Material supplied section start
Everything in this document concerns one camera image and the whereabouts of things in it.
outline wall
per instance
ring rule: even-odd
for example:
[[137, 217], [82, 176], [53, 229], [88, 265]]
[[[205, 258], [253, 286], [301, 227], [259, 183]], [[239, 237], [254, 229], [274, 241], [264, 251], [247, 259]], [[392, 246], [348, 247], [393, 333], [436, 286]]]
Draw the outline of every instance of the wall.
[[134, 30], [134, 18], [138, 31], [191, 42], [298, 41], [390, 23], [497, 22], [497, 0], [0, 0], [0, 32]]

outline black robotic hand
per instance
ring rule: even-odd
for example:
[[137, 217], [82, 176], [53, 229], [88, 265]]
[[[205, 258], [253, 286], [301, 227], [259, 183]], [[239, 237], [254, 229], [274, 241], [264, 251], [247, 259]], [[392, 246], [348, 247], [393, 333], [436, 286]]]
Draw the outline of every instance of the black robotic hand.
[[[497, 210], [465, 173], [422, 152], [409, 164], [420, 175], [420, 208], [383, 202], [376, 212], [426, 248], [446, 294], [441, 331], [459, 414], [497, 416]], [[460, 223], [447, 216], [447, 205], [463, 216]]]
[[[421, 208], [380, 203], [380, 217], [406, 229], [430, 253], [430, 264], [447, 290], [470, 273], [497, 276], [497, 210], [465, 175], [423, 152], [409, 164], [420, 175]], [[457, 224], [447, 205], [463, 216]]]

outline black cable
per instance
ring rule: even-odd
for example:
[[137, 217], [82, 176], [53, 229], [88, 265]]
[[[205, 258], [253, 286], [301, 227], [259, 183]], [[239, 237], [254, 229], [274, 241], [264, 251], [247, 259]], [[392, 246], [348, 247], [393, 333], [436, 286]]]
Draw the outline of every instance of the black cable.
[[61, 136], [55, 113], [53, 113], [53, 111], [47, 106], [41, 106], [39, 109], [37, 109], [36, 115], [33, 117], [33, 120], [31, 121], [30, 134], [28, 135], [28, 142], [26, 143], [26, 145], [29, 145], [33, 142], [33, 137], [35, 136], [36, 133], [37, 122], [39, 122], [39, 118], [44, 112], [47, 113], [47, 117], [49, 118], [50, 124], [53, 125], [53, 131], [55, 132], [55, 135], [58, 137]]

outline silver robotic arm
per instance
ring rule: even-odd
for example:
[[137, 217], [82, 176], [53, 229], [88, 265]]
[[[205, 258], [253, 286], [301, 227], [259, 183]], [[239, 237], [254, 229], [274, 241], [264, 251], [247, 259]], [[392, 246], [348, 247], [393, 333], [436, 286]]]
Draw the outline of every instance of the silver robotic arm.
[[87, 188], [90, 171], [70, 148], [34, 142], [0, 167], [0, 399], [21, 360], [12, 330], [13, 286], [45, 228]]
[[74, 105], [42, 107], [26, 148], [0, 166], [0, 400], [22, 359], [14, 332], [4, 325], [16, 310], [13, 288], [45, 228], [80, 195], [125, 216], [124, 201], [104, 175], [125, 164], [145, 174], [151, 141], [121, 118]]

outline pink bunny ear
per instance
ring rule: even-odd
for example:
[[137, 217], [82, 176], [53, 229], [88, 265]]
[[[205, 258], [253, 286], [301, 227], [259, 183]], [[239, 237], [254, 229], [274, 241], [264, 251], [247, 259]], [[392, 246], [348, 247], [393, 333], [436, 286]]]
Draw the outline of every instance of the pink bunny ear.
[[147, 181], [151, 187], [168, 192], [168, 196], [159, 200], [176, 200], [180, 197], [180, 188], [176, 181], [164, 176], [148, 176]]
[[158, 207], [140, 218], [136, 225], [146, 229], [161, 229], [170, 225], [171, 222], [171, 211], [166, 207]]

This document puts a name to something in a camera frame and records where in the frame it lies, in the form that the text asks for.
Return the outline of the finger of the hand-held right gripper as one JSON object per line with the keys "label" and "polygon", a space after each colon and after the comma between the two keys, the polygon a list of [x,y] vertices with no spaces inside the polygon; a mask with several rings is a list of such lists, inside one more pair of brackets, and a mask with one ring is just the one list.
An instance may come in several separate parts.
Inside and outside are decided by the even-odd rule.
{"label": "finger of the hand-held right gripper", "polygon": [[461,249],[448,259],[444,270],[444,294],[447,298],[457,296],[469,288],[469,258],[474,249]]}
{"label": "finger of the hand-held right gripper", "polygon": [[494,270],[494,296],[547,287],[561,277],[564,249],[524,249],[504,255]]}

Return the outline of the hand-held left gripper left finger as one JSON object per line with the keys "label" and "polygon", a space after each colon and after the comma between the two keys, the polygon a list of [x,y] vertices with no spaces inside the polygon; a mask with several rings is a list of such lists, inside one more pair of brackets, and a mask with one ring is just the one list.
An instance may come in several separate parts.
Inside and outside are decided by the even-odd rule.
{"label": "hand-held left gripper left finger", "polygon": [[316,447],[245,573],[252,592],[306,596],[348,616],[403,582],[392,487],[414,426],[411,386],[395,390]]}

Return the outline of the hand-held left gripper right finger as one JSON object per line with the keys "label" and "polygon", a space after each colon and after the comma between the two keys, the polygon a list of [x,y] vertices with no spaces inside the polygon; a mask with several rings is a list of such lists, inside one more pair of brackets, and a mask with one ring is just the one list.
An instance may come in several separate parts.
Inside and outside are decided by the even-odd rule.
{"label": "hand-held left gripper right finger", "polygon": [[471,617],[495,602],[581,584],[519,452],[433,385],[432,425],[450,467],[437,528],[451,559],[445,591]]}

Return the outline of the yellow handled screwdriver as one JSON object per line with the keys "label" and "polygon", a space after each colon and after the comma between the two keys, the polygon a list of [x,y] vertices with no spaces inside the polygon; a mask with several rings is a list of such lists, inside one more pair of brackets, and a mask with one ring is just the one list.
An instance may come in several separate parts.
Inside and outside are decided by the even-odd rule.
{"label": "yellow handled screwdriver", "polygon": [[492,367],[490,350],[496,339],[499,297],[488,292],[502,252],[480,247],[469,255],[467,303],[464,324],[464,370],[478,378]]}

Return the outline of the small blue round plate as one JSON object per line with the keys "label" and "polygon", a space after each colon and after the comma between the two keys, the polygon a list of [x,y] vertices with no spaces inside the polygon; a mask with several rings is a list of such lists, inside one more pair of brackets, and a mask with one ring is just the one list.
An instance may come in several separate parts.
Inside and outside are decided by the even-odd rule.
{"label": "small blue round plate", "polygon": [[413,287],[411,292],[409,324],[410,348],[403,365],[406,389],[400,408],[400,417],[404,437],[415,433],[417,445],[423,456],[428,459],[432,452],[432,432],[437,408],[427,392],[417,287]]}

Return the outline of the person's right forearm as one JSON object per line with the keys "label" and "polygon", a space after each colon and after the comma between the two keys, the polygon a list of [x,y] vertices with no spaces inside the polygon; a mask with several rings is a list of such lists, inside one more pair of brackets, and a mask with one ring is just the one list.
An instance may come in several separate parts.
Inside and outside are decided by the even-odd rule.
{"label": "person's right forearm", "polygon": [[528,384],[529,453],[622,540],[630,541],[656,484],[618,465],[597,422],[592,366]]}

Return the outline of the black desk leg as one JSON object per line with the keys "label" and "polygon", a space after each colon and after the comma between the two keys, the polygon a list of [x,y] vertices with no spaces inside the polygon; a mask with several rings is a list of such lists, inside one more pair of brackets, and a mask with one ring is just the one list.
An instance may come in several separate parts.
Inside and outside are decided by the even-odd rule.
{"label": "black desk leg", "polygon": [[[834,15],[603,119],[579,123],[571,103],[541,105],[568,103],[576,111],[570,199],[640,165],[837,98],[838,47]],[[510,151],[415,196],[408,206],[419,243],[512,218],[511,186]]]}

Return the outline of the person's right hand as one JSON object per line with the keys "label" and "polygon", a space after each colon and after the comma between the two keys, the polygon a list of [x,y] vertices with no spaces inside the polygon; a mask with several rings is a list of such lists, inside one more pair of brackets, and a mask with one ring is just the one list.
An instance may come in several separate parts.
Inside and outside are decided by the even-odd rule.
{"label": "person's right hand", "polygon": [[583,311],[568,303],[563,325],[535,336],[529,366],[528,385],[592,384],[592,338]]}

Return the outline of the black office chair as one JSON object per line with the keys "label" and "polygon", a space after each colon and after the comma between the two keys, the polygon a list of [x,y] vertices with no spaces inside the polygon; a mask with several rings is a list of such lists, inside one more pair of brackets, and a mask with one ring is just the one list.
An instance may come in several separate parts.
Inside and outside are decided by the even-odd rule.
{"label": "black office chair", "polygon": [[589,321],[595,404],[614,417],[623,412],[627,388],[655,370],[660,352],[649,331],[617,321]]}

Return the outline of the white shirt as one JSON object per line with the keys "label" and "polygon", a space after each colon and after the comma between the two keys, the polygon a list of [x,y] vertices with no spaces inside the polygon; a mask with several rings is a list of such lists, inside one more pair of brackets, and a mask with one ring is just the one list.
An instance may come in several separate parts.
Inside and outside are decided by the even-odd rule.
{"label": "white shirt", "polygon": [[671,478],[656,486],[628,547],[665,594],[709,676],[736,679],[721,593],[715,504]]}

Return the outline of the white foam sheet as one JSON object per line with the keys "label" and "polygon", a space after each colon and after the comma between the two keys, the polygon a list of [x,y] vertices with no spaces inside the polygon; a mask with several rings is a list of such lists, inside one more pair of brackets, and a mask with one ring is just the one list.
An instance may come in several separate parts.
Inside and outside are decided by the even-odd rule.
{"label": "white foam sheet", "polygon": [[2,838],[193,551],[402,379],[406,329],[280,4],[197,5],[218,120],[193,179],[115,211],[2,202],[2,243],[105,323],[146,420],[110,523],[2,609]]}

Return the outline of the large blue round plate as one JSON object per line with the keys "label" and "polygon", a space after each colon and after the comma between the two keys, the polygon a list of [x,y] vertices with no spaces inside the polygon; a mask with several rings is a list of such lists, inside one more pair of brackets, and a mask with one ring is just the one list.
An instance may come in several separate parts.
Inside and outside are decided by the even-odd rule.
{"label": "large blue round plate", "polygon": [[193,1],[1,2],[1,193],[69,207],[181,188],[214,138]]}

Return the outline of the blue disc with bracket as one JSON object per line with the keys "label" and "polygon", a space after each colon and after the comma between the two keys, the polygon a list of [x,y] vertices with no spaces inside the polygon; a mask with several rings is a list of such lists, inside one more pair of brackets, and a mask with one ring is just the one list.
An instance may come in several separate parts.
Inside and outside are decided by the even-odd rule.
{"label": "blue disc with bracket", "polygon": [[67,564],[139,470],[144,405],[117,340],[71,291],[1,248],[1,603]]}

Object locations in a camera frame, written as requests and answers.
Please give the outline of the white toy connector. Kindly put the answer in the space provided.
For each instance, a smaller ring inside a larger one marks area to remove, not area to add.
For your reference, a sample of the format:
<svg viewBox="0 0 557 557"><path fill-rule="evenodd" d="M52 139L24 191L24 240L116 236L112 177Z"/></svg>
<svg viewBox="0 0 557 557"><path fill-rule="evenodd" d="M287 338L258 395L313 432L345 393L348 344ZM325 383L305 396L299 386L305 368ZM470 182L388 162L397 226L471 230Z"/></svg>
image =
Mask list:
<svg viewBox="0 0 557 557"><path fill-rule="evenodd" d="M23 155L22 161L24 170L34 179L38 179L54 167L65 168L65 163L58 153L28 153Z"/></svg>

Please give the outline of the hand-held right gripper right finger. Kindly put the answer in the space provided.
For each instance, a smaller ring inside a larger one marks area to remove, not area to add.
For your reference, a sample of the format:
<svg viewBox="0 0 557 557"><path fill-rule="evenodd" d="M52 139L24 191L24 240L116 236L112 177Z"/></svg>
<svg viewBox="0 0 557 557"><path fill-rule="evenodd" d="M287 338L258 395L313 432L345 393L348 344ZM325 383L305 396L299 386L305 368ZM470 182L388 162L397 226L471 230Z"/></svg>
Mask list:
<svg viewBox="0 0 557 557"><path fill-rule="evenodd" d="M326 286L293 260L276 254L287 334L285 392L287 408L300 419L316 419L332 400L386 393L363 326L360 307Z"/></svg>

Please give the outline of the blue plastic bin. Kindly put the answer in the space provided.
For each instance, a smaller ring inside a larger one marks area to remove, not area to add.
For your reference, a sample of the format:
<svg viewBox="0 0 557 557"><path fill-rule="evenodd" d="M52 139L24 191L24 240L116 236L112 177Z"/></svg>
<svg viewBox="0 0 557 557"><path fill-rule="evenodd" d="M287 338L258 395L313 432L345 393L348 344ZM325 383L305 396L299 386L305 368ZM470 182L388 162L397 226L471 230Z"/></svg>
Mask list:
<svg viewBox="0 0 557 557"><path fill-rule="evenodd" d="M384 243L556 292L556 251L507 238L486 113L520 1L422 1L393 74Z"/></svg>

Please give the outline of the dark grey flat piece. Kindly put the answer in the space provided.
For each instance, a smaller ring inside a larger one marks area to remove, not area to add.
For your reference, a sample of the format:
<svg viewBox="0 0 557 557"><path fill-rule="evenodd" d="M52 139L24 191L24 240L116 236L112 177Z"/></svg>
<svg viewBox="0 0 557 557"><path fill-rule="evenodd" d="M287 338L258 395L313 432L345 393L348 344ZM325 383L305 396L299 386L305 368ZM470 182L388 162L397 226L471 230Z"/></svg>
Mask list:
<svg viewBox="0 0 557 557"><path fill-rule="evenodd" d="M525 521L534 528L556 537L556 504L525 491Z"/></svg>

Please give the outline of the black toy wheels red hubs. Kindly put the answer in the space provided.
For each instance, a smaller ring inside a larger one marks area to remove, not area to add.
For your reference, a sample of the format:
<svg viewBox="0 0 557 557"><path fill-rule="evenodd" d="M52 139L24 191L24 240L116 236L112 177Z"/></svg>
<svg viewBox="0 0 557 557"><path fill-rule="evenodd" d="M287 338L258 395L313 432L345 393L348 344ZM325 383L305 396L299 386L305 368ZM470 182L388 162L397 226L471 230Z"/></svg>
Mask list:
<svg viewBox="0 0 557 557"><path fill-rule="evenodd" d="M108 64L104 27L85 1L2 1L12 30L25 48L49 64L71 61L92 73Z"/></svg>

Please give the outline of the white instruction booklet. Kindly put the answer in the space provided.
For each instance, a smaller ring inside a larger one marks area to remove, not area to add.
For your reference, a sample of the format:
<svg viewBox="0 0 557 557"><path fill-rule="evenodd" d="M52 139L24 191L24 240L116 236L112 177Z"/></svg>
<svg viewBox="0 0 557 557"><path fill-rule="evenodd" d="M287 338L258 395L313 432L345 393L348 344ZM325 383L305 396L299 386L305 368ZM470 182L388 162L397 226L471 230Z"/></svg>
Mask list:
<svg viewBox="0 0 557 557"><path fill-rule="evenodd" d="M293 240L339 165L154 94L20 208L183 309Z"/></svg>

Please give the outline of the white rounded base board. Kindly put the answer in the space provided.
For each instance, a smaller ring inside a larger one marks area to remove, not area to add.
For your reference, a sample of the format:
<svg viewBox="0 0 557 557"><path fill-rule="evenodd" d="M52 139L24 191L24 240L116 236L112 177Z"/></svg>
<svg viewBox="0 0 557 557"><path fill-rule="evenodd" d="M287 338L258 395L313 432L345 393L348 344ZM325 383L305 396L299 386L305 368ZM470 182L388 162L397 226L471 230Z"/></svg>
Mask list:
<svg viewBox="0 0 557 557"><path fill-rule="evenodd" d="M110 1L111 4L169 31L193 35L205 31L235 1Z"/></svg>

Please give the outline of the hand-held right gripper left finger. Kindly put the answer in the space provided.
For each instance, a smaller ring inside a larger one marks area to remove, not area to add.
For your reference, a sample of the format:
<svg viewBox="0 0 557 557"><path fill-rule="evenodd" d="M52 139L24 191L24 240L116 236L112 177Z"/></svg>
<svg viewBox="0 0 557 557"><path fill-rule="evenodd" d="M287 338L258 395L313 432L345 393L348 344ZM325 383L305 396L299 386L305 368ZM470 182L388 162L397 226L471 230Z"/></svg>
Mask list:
Material supplied section end
What you have to do ▸
Collect every line above that contains the word "camera".

Worked solution ▸
Everything in this document concerns one camera image and the whereabouts of things in it.
This document puts a name to something in a camera frame and records where in the frame it lies, in the form that the text asks for.
Object locations in a camera frame, written as requests and answers.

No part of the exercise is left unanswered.